### PROBLEM REQUIREMENTS
Exactly as written, print out each entry in the data, with no pictures.

── DATASET EXTRACT

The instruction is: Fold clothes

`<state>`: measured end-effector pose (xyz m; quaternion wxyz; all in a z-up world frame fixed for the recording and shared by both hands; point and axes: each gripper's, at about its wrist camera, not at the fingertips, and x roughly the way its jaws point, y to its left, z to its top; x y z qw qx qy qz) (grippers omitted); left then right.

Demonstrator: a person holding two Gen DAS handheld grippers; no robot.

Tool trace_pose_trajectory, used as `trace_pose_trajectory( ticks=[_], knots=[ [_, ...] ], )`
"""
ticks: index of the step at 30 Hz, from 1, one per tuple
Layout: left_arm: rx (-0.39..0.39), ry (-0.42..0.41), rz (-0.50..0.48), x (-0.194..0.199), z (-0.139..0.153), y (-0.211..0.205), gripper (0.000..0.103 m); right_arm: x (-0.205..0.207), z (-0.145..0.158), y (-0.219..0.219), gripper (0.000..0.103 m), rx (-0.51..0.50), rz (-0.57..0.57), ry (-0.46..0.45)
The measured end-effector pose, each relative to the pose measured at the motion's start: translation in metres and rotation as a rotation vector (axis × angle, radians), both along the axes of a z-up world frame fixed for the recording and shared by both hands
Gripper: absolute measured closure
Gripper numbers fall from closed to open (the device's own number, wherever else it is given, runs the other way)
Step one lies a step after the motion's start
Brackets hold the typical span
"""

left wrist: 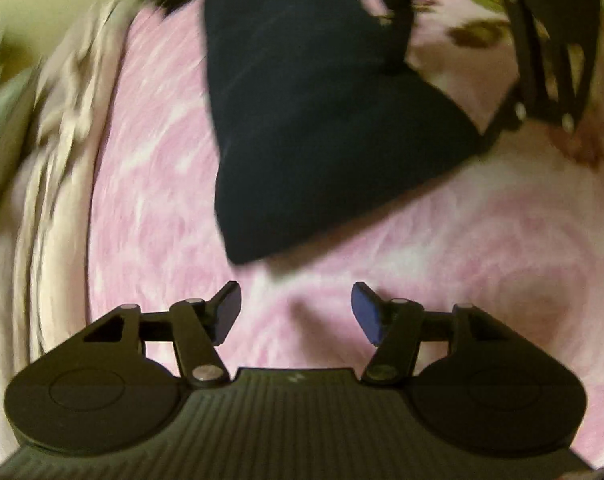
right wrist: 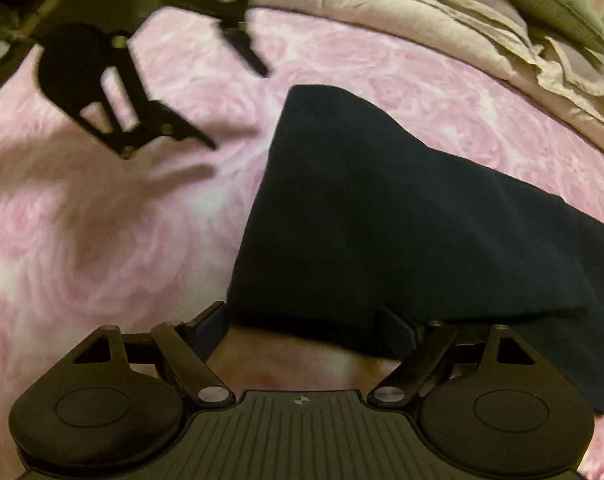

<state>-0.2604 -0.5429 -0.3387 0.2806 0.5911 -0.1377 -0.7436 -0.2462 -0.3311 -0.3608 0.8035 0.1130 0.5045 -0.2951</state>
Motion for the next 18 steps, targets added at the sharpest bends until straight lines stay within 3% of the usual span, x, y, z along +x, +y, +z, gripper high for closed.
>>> trace_pose_trajectory(
  ticks=[3,9,10,11,12,14,18],
  knots=[
    [-0.121,-0.066,-0.178,-0.004,-0.013,0.003,0.042,0.005,0.006,0.004,0.019,-0.063,0.033,0.04],
    [-0.187,-0.142,-0.438,0.001,-0.039,-0.007,0.043,0.025,0.0,0.009,0.017,-0.166,0.114,0.059],
    [-0.206,-0.155,-0.488,0.003,-0.045,-0.009,0.044,0.028,0.001,0.011,0.015,-0.186,0.12,0.056],
    [-0.22,-0.162,-0.527,0.004,-0.049,-0.011,0.046,0.031,0.0,0.013,0.006,-0.213,0.125,0.057],
    [-0.222,-0.163,-0.55,0.005,-0.052,-0.013,0.049,0.033,-0.001,0.015,0.0,-0.239,0.131,0.058],
    [-0.184,-0.15,-0.555,0.005,-0.053,-0.022,0.062,0.041,-0.006,0.017,0.0,-0.271,0.152,0.061],
    [-0.076,-0.113,-0.498,0.004,-0.047,-0.038,0.074,0.057,-0.028,0.023,0.0,-0.352,0.258,0.115]
  ],
)
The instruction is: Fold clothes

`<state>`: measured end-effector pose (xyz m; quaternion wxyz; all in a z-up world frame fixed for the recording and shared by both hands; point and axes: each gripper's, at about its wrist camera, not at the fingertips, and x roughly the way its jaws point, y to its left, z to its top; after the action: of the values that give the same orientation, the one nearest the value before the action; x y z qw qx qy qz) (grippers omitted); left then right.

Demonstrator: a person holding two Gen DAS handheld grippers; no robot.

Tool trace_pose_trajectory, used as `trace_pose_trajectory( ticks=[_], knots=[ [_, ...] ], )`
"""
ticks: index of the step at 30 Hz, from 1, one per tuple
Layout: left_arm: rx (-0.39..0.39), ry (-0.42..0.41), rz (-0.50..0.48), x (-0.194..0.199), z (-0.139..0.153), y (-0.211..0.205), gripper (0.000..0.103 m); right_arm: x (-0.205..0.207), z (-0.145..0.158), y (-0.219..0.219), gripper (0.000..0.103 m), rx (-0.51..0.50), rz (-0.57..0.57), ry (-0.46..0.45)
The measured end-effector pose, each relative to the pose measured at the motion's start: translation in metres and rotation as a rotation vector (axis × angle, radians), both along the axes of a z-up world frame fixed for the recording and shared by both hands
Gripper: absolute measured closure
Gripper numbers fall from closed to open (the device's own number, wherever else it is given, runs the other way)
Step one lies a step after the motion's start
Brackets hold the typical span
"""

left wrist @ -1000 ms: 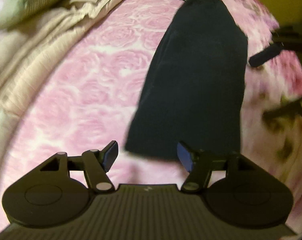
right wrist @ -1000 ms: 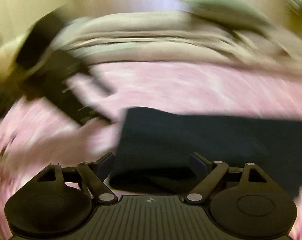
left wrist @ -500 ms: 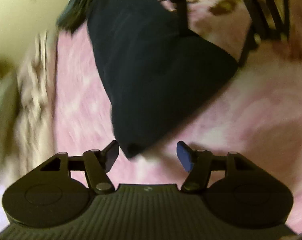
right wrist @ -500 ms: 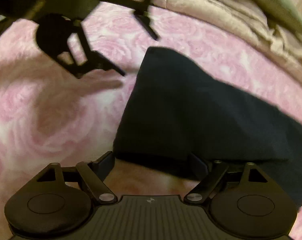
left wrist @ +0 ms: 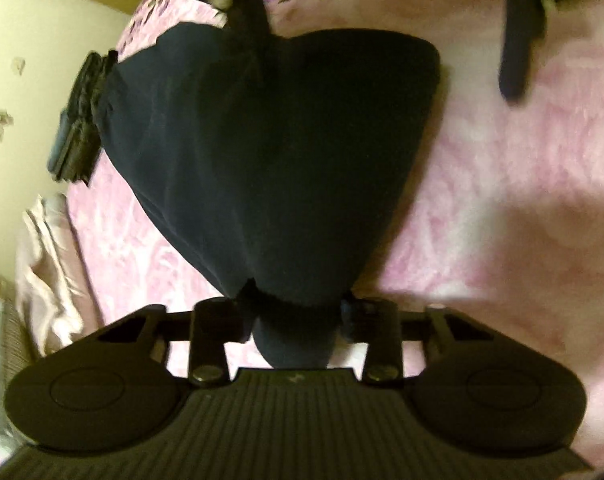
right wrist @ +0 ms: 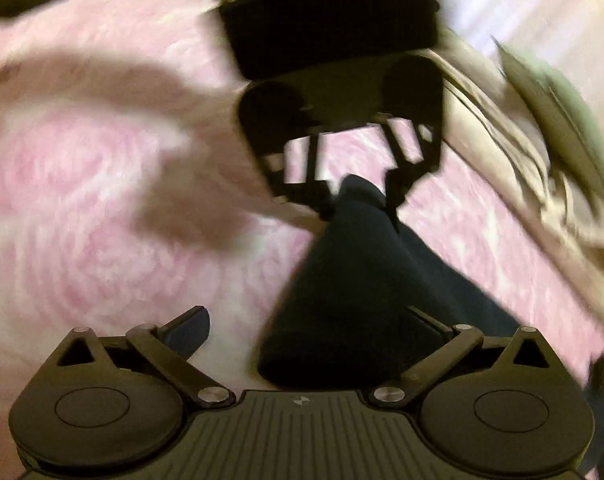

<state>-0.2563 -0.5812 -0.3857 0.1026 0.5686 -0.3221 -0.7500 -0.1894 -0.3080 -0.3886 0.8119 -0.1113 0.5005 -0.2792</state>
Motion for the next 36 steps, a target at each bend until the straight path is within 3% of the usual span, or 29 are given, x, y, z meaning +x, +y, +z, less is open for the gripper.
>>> trace_pose_trajectory(
  ticks=[5,6,7,9,12,18,26,30,36],
  knots=[
    [0.177,0.058,0.163,-0.007,0.023,-0.031,0.081,-0.011,-0.012,-0.018,0.001,-0.135,-0.047,0.034],
    [0.191,0.061,0.175,-0.007,0.025,-0.035,0.082,-0.018,-0.014,-0.025,0.006,-0.154,-0.067,0.046],
    [0.201,0.063,0.185,-0.007,0.027,-0.039,0.083,-0.024,-0.014,-0.031,0.013,-0.149,-0.081,0.045],
    [0.203,0.059,0.193,-0.008,0.031,-0.042,0.084,-0.034,-0.01,-0.041,0.055,-0.138,-0.092,0.036],
    [0.19,0.053,0.198,-0.009,0.042,-0.038,0.086,-0.04,0.003,-0.049,0.075,-0.104,-0.082,0.002],
    [0.205,0.069,0.28,0.007,0.082,-0.013,0.087,-0.03,0.043,-0.036,0.081,0.009,-0.075,-0.081],
    [0.439,0.012,0.49,0.041,0.156,0.047,0.087,-0.018,0.105,0.009,0.081,0.355,-0.053,-0.381],
    [0.473,0.019,0.56,0.029,0.201,0.018,0.085,-0.038,0.13,-0.01,0.081,0.458,-0.106,-0.542],
    [0.456,0.05,0.57,-0.042,0.259,-0.074,0.08,-0.112,0.164,-0.09,0.082,0.542,-0.302,-0.76]
  ],
)
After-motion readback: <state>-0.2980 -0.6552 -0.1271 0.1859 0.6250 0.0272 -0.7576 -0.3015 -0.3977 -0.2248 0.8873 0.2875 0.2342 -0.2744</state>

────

### EXPECTED ANSWER
The instruction is: Fold clothes

`<state>`: measured end-effector pose (xyz m; quaternion wxyz; all in a z-up world frame fixed for the recording and shared by both hands; point and axes: each gripper's, at about its wrist camera, not at the fingertips, and x roughly the way its jaws point, y to its left, z to its top; x y z qw qx qy qz) (grippers omitted); left then right.

Demonstrator: a person holding two Gen DAS handheld grippers; no robot.

Tool trace_pose_trajectory, used as `trace_pose_trajectory( ticks=[_], knots=[ [_, ...] ], )`
"""
ticks: index of the step at 30 Hz, from 1, one per tuple
Layout: left_arm: rx (-0.39..0.39), ry (-0.42..0.41), rz (-0.50..0.48), x (-0.194..0.199), z (-0.139..0.153), y (-0.211..0.205), gripper (0.000..0.103 m); right_arm: x (-0.205..0.207), z (-0.145..0.158), y (-0.219..0.219), gripper (0.000..0.103 m), rx (-0.51..0.50), rz (-0.57..0.57), ry (-0.46..0.45)
The measured end-effector pose, each relative to the pose measured at the motion's start: translation in metres and rotation as a rotation vector (axis × angle, radians), both along the axes of a z-up world frame fixed for the recording and shared by both hands
Gripper: absolute measured closure
Gripper numbers fall from closed to open (the device's own number, wherever else it is given, runs the other way)
Step one lies a step after the motion's start
Brackets hold the typical span
"""

left wrist: 
right wrist: 

<state>-0.2604 -0.5429 -0.3387 0.2806 0.5911 -0.1377 -0.7436 -0.2462 -0.3311 -0.3608 0.8035 0.1130 0.5045 -0.2951</state>
Motion for the next 18 steps, targets added at the sharpest bends until straight lines stay within 3% of the usual span, x, y, z along +x, +y, +z, gripper high for closed.
>>> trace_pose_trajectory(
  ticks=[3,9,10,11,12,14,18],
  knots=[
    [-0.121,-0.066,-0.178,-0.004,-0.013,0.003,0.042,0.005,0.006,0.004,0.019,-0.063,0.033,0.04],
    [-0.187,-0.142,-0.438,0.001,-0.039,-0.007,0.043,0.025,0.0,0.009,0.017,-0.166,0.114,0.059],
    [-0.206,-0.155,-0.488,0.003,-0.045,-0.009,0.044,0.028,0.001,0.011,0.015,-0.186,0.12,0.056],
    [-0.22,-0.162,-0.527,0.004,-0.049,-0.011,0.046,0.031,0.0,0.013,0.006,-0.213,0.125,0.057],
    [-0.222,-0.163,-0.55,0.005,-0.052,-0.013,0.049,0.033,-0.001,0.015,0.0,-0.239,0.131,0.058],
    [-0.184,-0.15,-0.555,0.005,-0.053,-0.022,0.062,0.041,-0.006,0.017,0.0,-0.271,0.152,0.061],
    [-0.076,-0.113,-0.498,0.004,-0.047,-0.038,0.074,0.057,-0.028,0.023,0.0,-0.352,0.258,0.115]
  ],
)
The instruction is: Fold clothes

`<state>`: measured end-effector pose (xyz m; quaternion wxyz; all in a z-up world frame fixed for the recording and shared by both hands; point and axes: each gripper's, at about its wrist camera, not at the fingertips, and x roughly the way its jaws point, y to its left, z to its top; after the action: of the values that give the same orientation, the one nearest the value before the action; x y z qw qx qy qz) (grippers omitted); left then right.

Demonstrator: a person holding two Gen DAS handheld grippers; no robot.

Tool trace_pose_trajectory, used as `trace_pose_trajectory( ticks=[_], knots=[ [_, ...] ], )`
"""
ticks: index of the step at 30 Hz, from 1, one per tuple
Layout: left_arm: rx (-0.39..0.39), ry (-0.42..0.41), rz (-0.50..0.48), x (-0.194..0.199), z (-0.139..0.153), y (-0.211..0.205), gripper (0.000..0.103 m); right_arm: x (-0.205..0.207), z (-0.145..0.158), y (-0.219..0.219), gripper (0.000..0.103 m), rx (-0.51..0.50), rz (-0.57..0.57), ry (-0.46..0.45)
The measured end-effector pose, each relative to the pose measured at the motion's start: translation in metres and rotation as a rotation vector (axis × angle, radians), both along the axes of a z-up world frame fixed for the recording and shared by both hands
Gripper: absolute measured closure
Gripper numbers fall from closed to open (the device's own number, wherever else it is given, runs the other way)
Step one lies a step after the motion's start
Brackets hold the typical span
"""

left wrist @ -1000 ms: 
right wrist @ -1000 ms: 
left wrist @ -500 ms: 
right wrist @ -500 ms: 
left wrist @ +0 ms: 
right wrist @ +0 ms: 

<state>-0.2563 -0.5812 -0.3857 0.1026 0.5686 -0.3221 -0.7500 -0.1894 -0.3080 -0.3886 0.8119 -0.1113 0.5005 -0.2792</state>
Motion for the next 36 steps, a target at each bend until the straight path is within 3% of the usual span, or 29 are given, x, y, z meaning +x, +y, +z, less is open for the gripper.
>>> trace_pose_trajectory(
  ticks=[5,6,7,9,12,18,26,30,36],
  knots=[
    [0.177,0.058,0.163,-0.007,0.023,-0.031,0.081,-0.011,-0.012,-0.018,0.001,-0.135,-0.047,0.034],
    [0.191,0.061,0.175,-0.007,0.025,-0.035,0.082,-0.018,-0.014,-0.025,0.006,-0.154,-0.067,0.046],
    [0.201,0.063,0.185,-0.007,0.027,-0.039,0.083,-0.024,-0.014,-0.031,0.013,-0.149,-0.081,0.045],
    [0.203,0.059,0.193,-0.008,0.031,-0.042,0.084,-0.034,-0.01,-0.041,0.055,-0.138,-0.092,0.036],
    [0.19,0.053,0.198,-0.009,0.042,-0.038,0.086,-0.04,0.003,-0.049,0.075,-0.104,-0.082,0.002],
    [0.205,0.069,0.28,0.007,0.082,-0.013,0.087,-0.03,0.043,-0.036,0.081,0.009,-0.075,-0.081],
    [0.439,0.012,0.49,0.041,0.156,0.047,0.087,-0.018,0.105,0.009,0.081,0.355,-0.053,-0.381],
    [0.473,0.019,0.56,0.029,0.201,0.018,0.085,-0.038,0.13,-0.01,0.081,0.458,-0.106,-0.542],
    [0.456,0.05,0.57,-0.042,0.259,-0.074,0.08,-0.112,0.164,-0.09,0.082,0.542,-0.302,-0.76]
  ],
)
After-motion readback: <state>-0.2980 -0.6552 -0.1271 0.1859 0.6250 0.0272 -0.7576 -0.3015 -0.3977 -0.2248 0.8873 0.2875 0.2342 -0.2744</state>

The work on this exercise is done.